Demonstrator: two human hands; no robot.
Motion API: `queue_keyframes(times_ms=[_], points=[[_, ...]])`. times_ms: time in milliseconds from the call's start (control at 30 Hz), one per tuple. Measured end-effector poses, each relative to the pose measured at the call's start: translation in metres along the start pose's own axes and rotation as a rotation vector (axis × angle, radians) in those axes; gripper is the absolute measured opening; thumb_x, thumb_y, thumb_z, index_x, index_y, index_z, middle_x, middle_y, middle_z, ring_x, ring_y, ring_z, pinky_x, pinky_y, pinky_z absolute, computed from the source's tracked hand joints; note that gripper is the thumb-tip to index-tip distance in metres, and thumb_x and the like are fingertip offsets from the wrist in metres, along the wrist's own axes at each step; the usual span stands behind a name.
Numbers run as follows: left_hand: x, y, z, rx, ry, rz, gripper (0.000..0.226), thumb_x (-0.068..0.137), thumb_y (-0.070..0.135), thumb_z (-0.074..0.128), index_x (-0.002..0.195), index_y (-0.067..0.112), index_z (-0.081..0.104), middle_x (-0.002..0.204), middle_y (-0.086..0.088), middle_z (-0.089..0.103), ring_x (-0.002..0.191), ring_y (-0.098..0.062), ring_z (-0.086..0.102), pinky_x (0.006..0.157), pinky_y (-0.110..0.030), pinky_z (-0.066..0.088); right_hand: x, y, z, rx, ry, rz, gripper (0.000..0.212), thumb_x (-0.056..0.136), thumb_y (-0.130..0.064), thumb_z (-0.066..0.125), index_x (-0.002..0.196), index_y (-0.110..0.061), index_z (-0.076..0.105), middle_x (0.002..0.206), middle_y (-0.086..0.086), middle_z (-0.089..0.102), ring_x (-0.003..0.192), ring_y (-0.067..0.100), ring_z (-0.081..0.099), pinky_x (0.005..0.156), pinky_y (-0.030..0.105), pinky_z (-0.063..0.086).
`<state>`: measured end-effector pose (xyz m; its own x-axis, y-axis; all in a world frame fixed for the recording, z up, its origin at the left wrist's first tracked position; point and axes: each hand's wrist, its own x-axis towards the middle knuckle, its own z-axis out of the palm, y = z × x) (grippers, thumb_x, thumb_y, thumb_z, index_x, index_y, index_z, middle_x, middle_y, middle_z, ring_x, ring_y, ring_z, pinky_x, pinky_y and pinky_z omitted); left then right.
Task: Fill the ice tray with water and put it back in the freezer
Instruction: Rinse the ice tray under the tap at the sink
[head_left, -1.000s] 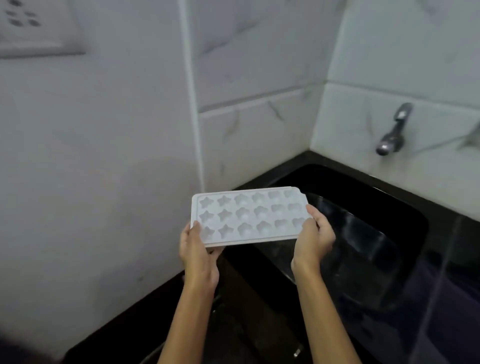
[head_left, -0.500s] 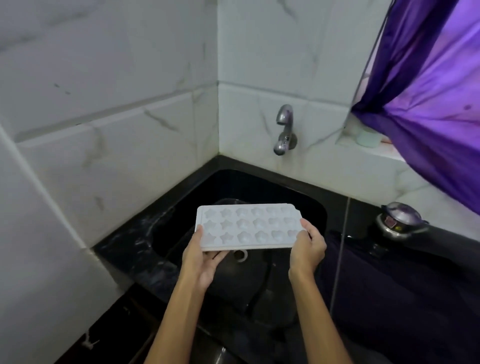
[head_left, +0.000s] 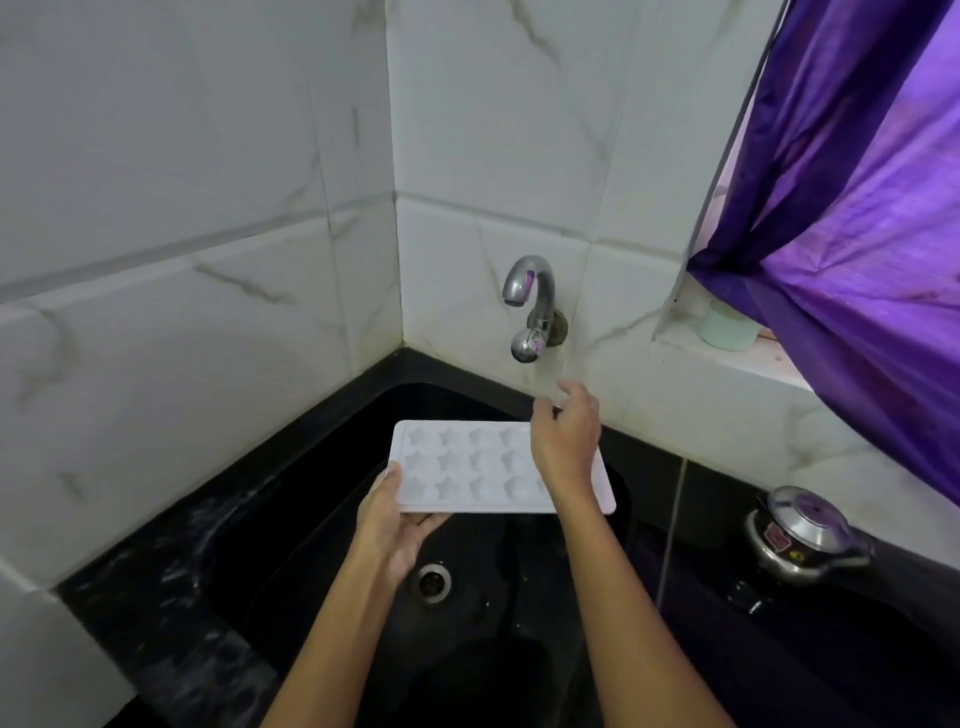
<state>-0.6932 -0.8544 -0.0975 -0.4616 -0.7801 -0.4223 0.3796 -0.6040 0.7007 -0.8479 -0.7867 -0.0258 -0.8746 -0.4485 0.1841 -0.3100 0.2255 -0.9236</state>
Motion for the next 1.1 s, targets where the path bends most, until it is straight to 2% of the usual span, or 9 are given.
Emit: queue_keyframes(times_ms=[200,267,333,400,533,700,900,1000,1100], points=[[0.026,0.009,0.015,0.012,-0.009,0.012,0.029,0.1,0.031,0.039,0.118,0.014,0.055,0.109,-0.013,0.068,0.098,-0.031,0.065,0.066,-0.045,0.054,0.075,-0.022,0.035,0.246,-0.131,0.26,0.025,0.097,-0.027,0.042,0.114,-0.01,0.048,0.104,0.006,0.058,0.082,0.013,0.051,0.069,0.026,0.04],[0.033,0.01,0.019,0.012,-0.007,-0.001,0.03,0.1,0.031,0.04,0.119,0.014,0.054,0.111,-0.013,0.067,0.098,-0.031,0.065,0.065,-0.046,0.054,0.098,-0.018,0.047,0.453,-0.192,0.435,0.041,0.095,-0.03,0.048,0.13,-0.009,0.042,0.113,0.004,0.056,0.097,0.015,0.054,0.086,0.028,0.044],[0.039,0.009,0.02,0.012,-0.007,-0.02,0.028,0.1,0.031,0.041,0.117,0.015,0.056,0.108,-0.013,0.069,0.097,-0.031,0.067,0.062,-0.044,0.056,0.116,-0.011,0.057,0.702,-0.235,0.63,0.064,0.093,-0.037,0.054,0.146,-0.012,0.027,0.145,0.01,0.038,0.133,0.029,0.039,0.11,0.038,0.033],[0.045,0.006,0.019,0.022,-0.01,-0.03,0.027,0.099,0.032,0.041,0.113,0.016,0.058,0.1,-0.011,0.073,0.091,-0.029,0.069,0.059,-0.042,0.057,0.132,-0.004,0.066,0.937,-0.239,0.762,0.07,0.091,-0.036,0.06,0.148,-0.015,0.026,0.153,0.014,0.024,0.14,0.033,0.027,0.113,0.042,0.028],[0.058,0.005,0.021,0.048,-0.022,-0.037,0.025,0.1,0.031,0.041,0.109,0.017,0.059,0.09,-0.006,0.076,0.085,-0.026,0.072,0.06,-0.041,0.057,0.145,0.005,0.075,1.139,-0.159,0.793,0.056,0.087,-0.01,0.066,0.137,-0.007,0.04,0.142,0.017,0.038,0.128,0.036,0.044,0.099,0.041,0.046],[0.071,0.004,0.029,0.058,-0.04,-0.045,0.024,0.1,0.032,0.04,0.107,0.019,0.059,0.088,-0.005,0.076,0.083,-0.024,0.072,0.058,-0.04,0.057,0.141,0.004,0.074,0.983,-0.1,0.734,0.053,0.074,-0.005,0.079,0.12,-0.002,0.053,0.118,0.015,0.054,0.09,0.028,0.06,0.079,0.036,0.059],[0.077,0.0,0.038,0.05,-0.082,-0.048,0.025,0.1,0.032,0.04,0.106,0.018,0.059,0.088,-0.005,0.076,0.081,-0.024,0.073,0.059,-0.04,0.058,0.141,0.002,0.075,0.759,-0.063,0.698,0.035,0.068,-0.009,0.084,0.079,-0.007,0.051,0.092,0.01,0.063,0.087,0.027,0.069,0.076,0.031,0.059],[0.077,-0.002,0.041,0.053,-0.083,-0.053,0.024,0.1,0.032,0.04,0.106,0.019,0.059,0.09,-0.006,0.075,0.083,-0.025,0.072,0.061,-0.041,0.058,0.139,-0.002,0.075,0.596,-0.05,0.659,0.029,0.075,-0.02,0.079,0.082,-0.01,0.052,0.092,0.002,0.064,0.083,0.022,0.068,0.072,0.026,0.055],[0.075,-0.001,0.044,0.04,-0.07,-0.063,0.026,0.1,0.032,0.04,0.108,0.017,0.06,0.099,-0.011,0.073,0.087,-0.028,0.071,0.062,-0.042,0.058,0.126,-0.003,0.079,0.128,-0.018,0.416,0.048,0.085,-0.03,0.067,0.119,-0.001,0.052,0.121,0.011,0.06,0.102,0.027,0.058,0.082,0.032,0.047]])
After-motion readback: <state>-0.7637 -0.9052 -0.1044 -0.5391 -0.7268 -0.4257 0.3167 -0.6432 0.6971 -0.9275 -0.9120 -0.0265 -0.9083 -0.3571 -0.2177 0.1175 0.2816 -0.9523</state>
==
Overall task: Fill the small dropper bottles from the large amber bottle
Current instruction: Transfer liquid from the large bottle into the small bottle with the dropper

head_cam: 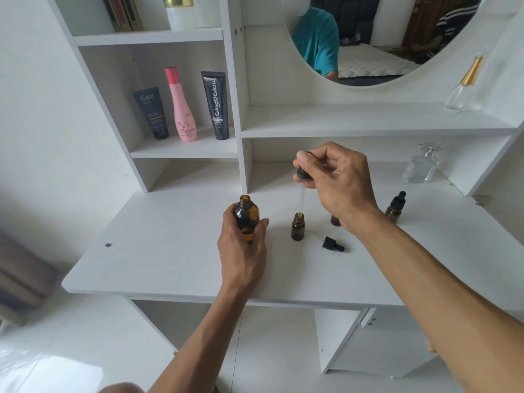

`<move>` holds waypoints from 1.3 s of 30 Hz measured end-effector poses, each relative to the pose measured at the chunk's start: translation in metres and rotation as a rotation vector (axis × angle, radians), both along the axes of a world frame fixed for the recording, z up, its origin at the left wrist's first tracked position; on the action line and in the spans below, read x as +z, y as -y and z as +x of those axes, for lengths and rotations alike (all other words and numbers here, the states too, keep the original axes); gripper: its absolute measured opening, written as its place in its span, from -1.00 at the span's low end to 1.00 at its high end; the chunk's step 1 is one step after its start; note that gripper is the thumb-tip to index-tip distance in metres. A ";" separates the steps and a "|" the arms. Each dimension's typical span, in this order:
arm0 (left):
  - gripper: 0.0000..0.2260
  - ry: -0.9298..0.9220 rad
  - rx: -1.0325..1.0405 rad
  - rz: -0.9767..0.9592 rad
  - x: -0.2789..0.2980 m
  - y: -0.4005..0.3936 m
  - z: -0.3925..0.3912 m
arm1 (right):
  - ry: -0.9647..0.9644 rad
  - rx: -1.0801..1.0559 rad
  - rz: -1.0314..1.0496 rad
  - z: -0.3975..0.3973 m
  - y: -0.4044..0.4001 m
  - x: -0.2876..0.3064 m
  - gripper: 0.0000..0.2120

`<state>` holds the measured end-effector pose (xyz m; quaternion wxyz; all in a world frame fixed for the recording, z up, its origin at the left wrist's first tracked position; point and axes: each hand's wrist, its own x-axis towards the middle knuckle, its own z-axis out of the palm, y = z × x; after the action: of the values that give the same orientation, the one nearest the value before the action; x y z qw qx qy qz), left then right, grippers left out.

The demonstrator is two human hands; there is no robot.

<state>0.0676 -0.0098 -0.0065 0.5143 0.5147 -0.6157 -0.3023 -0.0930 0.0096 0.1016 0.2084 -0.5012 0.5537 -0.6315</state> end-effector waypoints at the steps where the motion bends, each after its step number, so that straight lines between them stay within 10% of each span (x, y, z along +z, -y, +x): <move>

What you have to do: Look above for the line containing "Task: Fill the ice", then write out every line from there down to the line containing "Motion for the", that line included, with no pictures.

Solution:
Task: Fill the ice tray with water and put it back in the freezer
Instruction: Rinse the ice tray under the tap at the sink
[head_left, -1.000s] 
[head_left, -0.500s] 
[head_left, +0.000s] 
<state>-0.6932 -0.8544 -0.0975 -0.4616 -0.7801 -0.4223 0.3796 -0.6040 0.7007 -0.8479 -0.7867 -0.0258 -0.8746 -0.4485 0.1841 -0.3100 0.2255 -0.9236</state>
Motion for the next 1.1 s, targets where the path bends most, until it is straight to 2% of the usual span, or 9 are given.

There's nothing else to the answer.